NewPipeExtractor icon indicating copy to clipboard operation
NewPipeExtractor copied to clipboard

Refactor link handlers

Open Stypox opened this issue 4 months ago • 1 comments

The interface of link handlers and link handler factories is strange, hard to debug, and it's doing something extremely simple (checking if a URL matches and extracting stuff from it) in a highly overcomplicated way. It could be refactored like this in my opinion:

  • have a base interface Link (the shorter the name the better, current names are huge)
  • The interface has only a few extractor related methods, e.g. getExtractor() returns the extractor corresponding to the link.
  • The interface also has a few app-facing public methods that are meant to be used only by the app (and not by other parts of the extractor). For example, a getUniqueId() method that returns a stable and unique ID for each resource, so it can be used as a primary key in NewPipe's database.
  • Each extractor has a corresponding Link implementation. Every Link's constructor takes a URL and builds an instance of Link, but throws an exception if the URL does not match the expected link format.
  • Each Link implementor may also have other constructors, e.g. YoutubeSearchLink would have a constructor that takes the query and any search filters.

Stypox avatar Aug 09 '25 08:08 Stypox

Should also mention, that we also need to refactor the entire extraction architecture in the general, or least in the case of Soundcloud.

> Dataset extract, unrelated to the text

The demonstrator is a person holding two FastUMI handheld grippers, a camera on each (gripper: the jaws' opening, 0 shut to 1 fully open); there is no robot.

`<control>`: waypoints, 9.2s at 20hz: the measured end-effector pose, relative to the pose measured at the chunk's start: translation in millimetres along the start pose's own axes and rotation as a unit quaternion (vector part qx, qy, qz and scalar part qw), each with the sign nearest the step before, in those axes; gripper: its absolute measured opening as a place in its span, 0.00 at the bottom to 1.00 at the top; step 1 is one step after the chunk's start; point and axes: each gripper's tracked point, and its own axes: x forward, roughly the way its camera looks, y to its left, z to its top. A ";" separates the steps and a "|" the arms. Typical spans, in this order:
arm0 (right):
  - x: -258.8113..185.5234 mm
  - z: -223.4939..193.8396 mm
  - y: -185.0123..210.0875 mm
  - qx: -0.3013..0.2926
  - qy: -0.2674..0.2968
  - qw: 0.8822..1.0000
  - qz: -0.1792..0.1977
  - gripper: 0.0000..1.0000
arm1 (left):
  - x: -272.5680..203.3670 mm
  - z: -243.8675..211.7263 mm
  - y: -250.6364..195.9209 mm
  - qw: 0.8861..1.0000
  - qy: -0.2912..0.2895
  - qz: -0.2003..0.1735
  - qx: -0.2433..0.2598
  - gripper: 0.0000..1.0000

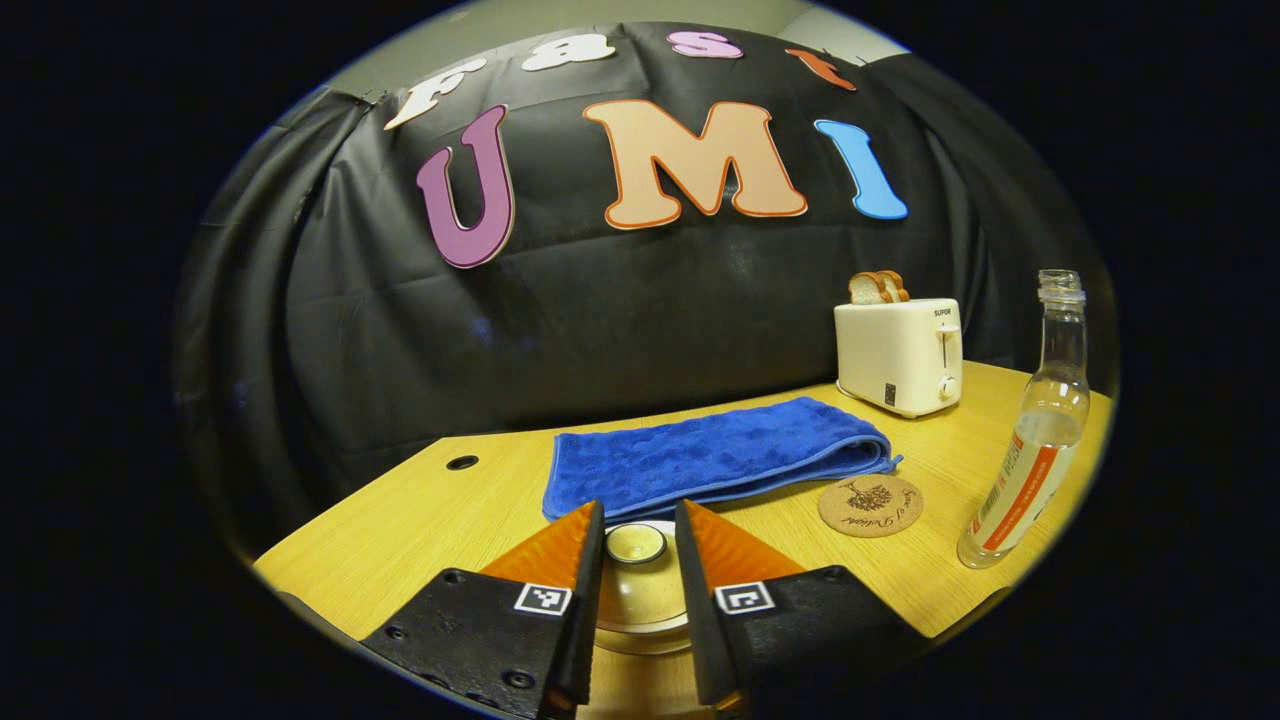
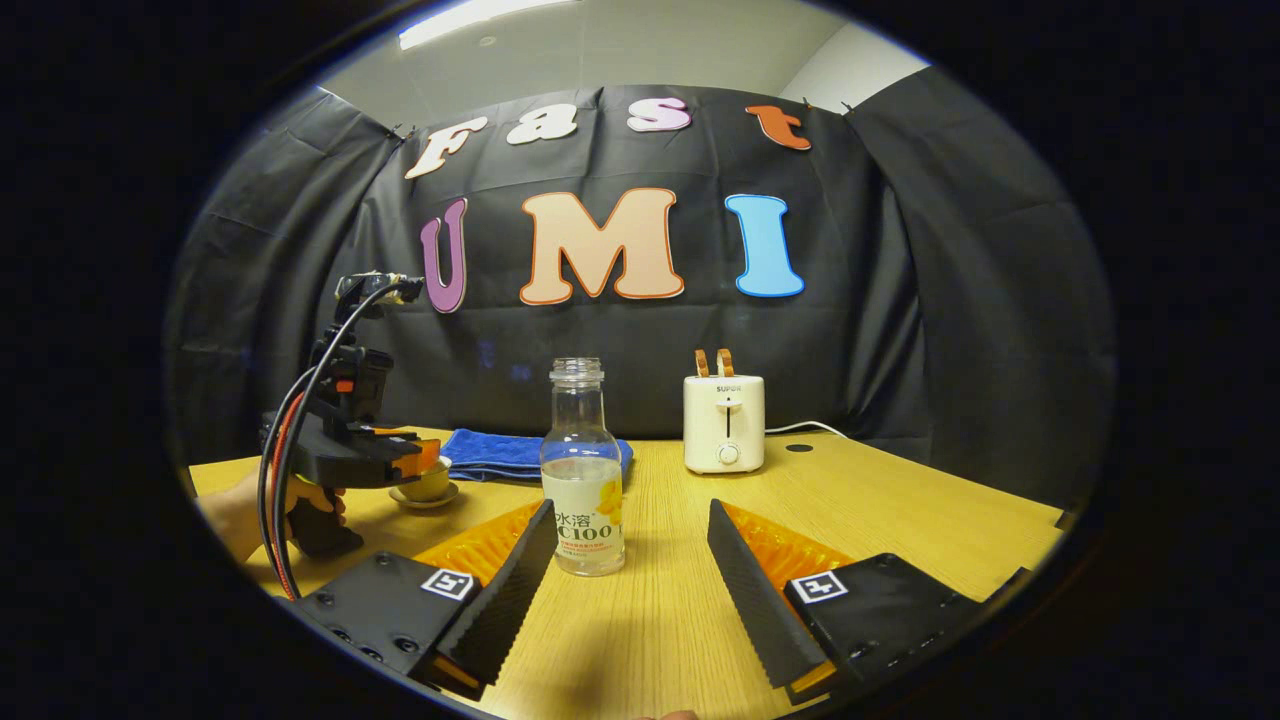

Because for Soundcloud, there are many entry points into extraction that end up extracting data that has already been extracted. E.g. when playing a stream, we extract the stream, but then when getting comments we do another network request in SoundcloudCommentsLinkHandlerFactory to get the url and id for the comments for that stream, even though that data was already in memory at an earlier point. Idk how it works for other services.

Regardless, in the general case should refactor the code so that extraction isn't split up like it is: like we can have many entry points to extraction and that can get certain data about a resource (like a certain youtube video), and at any point we need to get related data about that resource, we should use the existing data we already have for that resource to get the rest.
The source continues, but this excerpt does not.